Un livre qui réserve bien des surprises. Et pas celles que l'on croit. Ecriture fluide, récit vivant, construit, entier, honnête. Nous sommes avec Marc, dans sa tête, dans sa vision de la vie, de l'amour, ses doutes, ses interrogations, et pourtant, on ne tourne pas en rond. Beigbeder ne tourne pas en rond. L'amour dure trois ans est son troisième roman. L'évolution dans son univers est certaine, il ne se cache pas de ses influences, il ne ment pas sur ce qu'il est et ment sur tout. Alors pourquoi l'identification fonctionne si bien? Peut-être Beigbeder a-t-il une compréhension du monde inspirée de sa culture et une sensibilité à fleur de peau. Peut-être est-il simplement un passionné, un vrai, avec tout ce que cela comporte d'avantages/inconvenients: il est entier, dans une soif constante d'absolu et des dépressions qui s'en suivent. Il rejette tout ce qui n'est pas vrai et le mensonge de nos vies. Il ne substitue pas un sentiment à un autre (l'ennui ne peut être la tendresse): il remet à plat les définitions flous et interchangeables qui sont donnés aux nombreux sentiments qui entourent le sentiment amoureux. Et il va vous faire douter de vos propres sentiments. Gare à vous si vous vous mentez: vous allez être mis à l'épreuve. Il refuse de femer les yeux sur la réalité de ce qu'il ressent, il refuse d'oublier ce que veut dire aimer. Beigbeder n'est pas un rebelle, Beigbeder est, à n'en pas douter, un romantique.
Extraits et citations:
Au début, tout est beau, même vous. Vous n'en revenez pas d'être aussi amoureux. Chaque jour apporte sa légère cargaison de miracles. Personne sur Terre n'a jamais connu autant de plaisir. Le bonheur existe, et il est simple: c'est un visage. L'univers sourit. Pendan un an, la vie n'est qu'une succession de matins ensoleillés, même l'après-midi quand il neige. Vous écrivez des livres là-dessus. Vous vous mariez, le plus vite possible - pourquoi réfléchir quand on est heureux? Penser rend triste; c'est la vie qui doit l'emporter.
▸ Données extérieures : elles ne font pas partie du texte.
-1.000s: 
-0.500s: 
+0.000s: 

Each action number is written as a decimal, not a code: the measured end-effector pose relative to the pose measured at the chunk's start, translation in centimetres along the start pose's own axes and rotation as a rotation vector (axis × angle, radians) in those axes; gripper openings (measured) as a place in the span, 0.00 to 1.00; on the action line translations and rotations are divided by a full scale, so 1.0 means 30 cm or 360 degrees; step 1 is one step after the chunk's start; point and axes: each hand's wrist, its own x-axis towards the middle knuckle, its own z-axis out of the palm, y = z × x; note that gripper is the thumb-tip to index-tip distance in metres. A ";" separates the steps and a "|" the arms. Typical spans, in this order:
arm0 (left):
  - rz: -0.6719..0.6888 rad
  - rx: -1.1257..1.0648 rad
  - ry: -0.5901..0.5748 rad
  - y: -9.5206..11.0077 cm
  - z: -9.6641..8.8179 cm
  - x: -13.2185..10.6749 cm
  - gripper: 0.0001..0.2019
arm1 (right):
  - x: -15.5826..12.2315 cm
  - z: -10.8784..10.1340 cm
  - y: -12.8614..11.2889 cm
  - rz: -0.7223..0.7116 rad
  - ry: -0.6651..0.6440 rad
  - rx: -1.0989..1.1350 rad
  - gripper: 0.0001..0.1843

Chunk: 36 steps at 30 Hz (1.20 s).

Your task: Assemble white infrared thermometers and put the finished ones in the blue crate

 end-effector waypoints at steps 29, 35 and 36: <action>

La deuxième année, les choses commencent à changer. Vous êtes devenu tendre. Vous êtes fier de la complicité qui s'est établie dans votre couple. Vous comprenez votre femme "à demi-mot"; quelle joie de ne faire qu'un. Dans la rue, on prend votre épouse pour votre soeur: cela vous flatte mais déteint sur vous. Vous faites l'amour de moins en moins souvent et vous croyez que ce n'est pas grave. Vous êtes persuadé que chaque jour solidifie votre amour alors que la fin du monde est pour bientôt. Vous défendez le mariage devant vos copains célibataires qui ne vous reconnaissent plus. Vous-mêmes, êtes-vous sûrs de bien vous reconnaître, quand vous récitez la leçon apprise par coeur, en vous retenant de regarder les demoiselles fraîches qui éclairent la rue?
Alors elles attendent le Prince Charmant, ce concept publicitaire débile qui fabrique des déçues, des futures vieilles filles, des aigries, alors que seul un homme imparfait peut les rendre heureuses.
La seule question en amour, c'est: à partir de quand commence-t-on à mentir?
L'amour est fini quand il n'est plus possible de revenir en arrière. C'est comme ça qu'on s'en rend compte: de l'eau a coulé sous les ponts, l'incompréhension règne; on a rompu sans même s'en apercevoir.
Ma femme m'a rendu la liberté, et voici que je lui en veux. Je lui en veux de me laisser face à moi-même. Je lui en veux de m'autoriser à repartir de zéro. Je lui en veux de m'obliger à prendre mes responsabilités. (...) J'ai souffert d'être enfermé, et maintenant je souffre d'être libre.
Je découvre que pour rester amoureux, il faut une part d'insaisissable en chacun. (...) Surtout, j'ai appris que pour être heureux, il faut avoir été très malheureux. Sans apprentissage de la douleur, le bonheur n'est pas solide.